Dengan teknologi saat ini, pengembangan blok tersebut akan menarik bila harga minyak di atas US$ 100 per barel. Karena itu, Wiratmaja belum bisa memastikan kapan kontrak PSC akan ditandatangani. Menurut dia, sampai saat ini pemerintah sedang mencari solusi terbaik untuk mengembangkannya.
Hal berbeda dikatakan Pri Agung Rakhmanto. Pengamat Energi dari Reforminer Institute ini menilai terlalu dini jika menyimpulkan blok tersebut tidak ekonomis. Dengan cadangan terbukti sebesar 46 tcf, merupakan bukti Blok tersebut sangat strategis.
Bahkan, jika setengah dari 46 tcf merupakan CO2, cadangan tersebut masih lebih besar dari Blok Masela.
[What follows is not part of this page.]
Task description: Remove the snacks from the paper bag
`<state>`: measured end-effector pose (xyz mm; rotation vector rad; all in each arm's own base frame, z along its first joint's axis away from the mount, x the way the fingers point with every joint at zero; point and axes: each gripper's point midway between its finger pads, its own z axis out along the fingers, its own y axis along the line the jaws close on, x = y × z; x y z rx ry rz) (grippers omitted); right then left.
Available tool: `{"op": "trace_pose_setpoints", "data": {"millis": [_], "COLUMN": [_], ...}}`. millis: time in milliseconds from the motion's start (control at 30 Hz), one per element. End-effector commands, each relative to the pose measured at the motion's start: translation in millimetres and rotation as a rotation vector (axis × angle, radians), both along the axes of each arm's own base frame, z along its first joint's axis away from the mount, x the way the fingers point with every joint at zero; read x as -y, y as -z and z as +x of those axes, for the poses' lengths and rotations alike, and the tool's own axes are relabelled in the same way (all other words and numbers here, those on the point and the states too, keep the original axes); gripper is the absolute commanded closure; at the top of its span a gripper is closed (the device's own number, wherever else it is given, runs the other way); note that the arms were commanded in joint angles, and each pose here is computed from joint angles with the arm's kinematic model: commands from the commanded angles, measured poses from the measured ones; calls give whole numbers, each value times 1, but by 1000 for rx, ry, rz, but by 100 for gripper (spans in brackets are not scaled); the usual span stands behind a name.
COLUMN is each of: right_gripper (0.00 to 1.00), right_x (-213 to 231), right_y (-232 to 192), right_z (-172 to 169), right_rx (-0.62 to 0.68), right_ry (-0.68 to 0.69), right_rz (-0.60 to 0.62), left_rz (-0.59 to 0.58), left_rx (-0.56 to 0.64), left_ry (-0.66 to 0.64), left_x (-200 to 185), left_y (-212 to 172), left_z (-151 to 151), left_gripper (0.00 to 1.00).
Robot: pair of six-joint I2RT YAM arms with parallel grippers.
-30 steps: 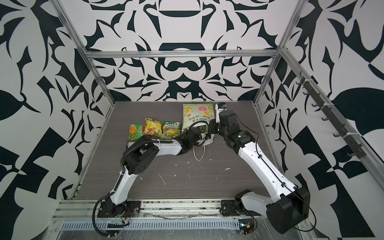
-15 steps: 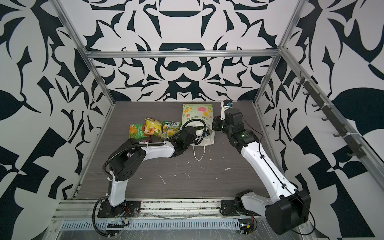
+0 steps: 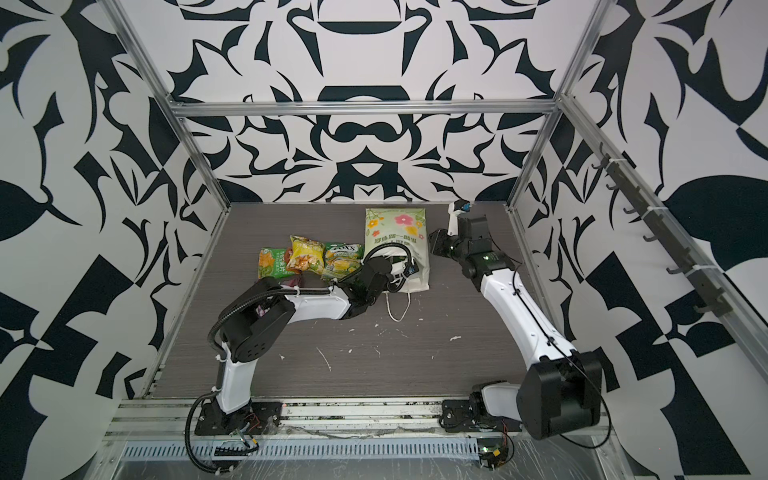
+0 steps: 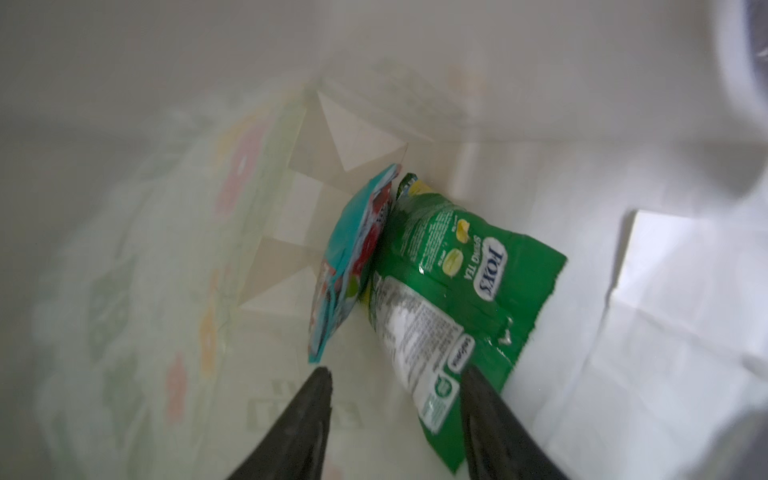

Blok yang sedang diributkan Menteri Koordinator Maritim dan Sumber Daya Rizal Ramli dan SKK Migas serta Menteri Energi Sudirman Said ini hanya memliki cadangan 10,7 tcf. "Itu cadangan gas proven terbesar yang dimiliki Indonesia saat ini. Untuk masa depan gas nasional, itu sangat menjajikan," ujar dia.
Tidak hanya itu, jika dilihat dari posisinya, Blok East Natuna sangat strategis bagi Indonesia. Hal itu disetujui oleh praktisi industri migas Gamil Abdullah. Menurut dia, dari aspek geopolitik, posisi Blok Natuna dan keberadan Pertamina sangat penting. (Baca pula: ConocoPhilips Tengah Menakar Minat Calon Pembeli Blok B).
Blok East Natuna terletak di perairan Laut Natuna dan sudah berada di kawasan Zona Ekonomi Eksklusif, yaitu jalur laut sepanjang 200 mil ke laut terbuka dari batas wilayah kemaritiman Indonesia. Di Zona Eksklusif ini, Indonesia mendapat kesempatan pertama memanfaatkan sumber daya di laut dan di bawahnya.
Di sebelah barat Natuna ada Malaysia dan Thailand. Sebelah utara ada Vietnam dan Cina. Lalu di sisi timur Filipina. Nah, kawasan Laut Cina Selatan sampai Blok Natuna, menurut Gamil, sangat rentan terhadap gejolak. Apalagi Cina dan Amerika Serikat kembali bersitegang setelah kapal perang Amerika berada di Laut Cina Selatan.
Dengan tetap menggandeng ExxonMobil, Gamil berpendapat secara psikologis pilhan Pertamina sangat tepat. Hal itu mengingat di belakang ExxonMobil adalah Amerika. "Dalam mapping energi, banyak hal yang tidak dapat dipecahkan secara tekno-ekonomi atau nasionalisme yang sempit saja. Kita harus tahu peta geopolitik dan kekuatan militer negara sekitar serta stabilitas geopolitiknya," ujar dia.